§ EXERCISE REQUIREMENTS: Give back the full listing verbatim, apart from its images.

§ DATA SECTION:
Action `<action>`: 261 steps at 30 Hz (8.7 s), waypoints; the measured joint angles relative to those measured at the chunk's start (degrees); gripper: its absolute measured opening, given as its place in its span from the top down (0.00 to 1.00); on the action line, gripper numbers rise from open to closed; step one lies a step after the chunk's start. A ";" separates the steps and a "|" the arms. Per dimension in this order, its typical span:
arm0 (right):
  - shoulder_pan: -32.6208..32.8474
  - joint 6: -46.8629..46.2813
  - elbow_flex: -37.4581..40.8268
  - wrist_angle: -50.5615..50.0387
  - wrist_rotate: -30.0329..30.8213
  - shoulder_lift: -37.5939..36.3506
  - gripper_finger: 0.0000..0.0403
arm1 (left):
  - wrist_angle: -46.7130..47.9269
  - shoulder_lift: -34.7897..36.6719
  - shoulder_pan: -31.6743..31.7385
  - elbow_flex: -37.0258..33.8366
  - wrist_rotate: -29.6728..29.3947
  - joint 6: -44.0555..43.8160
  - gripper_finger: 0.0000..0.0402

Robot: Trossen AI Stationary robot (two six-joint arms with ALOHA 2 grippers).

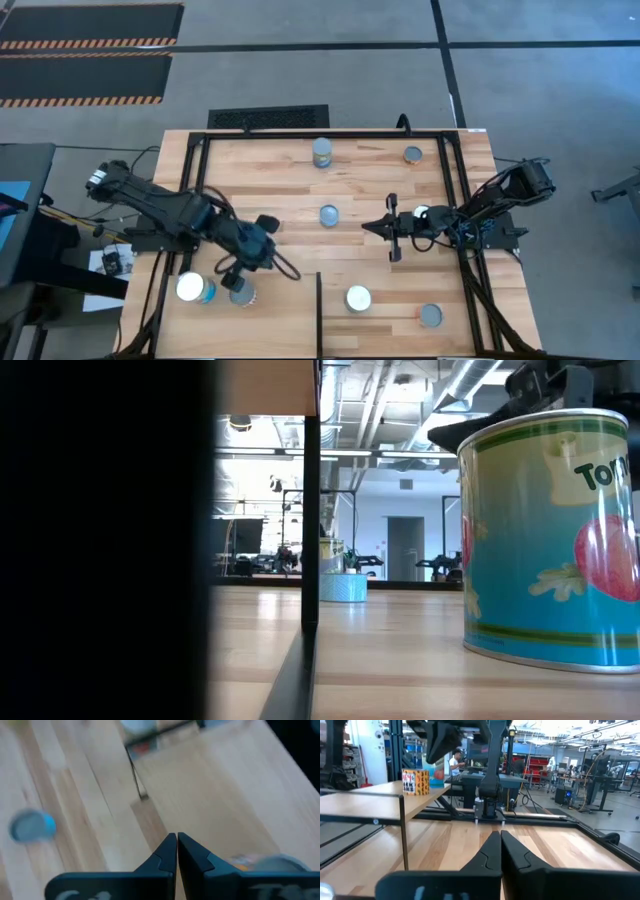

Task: Pick and place cans onto a shelf
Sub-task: Put the canned pineapple rings on the shelf

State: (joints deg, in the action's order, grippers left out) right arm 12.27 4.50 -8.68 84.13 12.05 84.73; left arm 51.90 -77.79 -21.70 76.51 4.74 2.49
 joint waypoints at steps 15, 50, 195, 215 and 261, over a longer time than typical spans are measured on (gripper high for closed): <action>-1.90 0.13 -12.51 -29.43 9.01 -7.65 0.98 | -54.99 18.47 17.73 -39.73 3.88 8.52 1.00; -54.87 -17.52 -35.38 -116.67 2.42 -10.23 0.48 | -82.41 20.58 42.93 -59.93 15.80 7.55 1.00; 10.78 -1.00 -125.61 -128.02 -19.48 41.32 0.79 | -77.62 20.56 42.89 -59.88 11.80 4.93 1.00; 9.54 6.76 -117.10 -117.94 -15.87 39.43 0.99 | -76.83 20.56 42.91 -59.86 11.98 5.83 1.00; 2.19 6.98 -79.13 -77.81 -21.55 21.58 1.00 | -76.82 20.56 42.91 -59.87 13.06 8.90 1.00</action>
State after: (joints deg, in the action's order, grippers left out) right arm 14.46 11.48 -87.81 6.32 -9.49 106.31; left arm -24.92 -57.23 21.21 16.63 17.80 11.39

§ RESPONSE BOX:
Action `<action>`: 261 steps at 30 Hz (8.7 s), waypoints; the measured joint angles relative to those measured at the chunk's start (degrees); gripper: its absolute measured opening, given as its place in its span from the top down (0.00 to 1.00); on the action line, gripper numbers rise from open to closed; step one lies a step after the chunk's start. A ";" separates the steps and a "|" the arms. Per dimension in this order, its typical span:
arm0 (right):
  - shoulder_pan: -32.6208..32.8474
  - joint 6: -46.8629..46.2813
  - elbow_flex: -37.4581..40.8268
  - wrist_angle: -50.5615..50.0387
  - wrist_rotate: -30.0329..30.8213
  - shoulder_lift: -37.5939..36.3506
  - gripper_finger: 0.0000..0.0403
arm1 (left):
  - wrist_angle: -46.7130..47.9269
  - shoulder_lift: -34.7897..36.6719
  - shoulder_pan: -31.6743..31.7385
  - elbow_flex: -37.0258..33.8366
  - wrist_rotate: -29.6728..29.3947
  - joint 6: -44.0555..43.8160
  - gripper_finger: 0.0000..0.0402

Robot: Trossen AI Stationary robot (two six-joint arms with ALOHA 2 grippers).


Task: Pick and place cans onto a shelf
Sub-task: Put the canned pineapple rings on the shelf

State: (joints deg, in the action's order, grippers left out) right arm 12.27 4.50 -8.68 84.13 12.05 84.73; left arm 51.90 -77.79 -21.70 76.51 4.74 2.49
 joint waypoints at steps 15, 50, 195, 215 and 261, over a longer time than typical spans are measured on (gripper high for closed): <action>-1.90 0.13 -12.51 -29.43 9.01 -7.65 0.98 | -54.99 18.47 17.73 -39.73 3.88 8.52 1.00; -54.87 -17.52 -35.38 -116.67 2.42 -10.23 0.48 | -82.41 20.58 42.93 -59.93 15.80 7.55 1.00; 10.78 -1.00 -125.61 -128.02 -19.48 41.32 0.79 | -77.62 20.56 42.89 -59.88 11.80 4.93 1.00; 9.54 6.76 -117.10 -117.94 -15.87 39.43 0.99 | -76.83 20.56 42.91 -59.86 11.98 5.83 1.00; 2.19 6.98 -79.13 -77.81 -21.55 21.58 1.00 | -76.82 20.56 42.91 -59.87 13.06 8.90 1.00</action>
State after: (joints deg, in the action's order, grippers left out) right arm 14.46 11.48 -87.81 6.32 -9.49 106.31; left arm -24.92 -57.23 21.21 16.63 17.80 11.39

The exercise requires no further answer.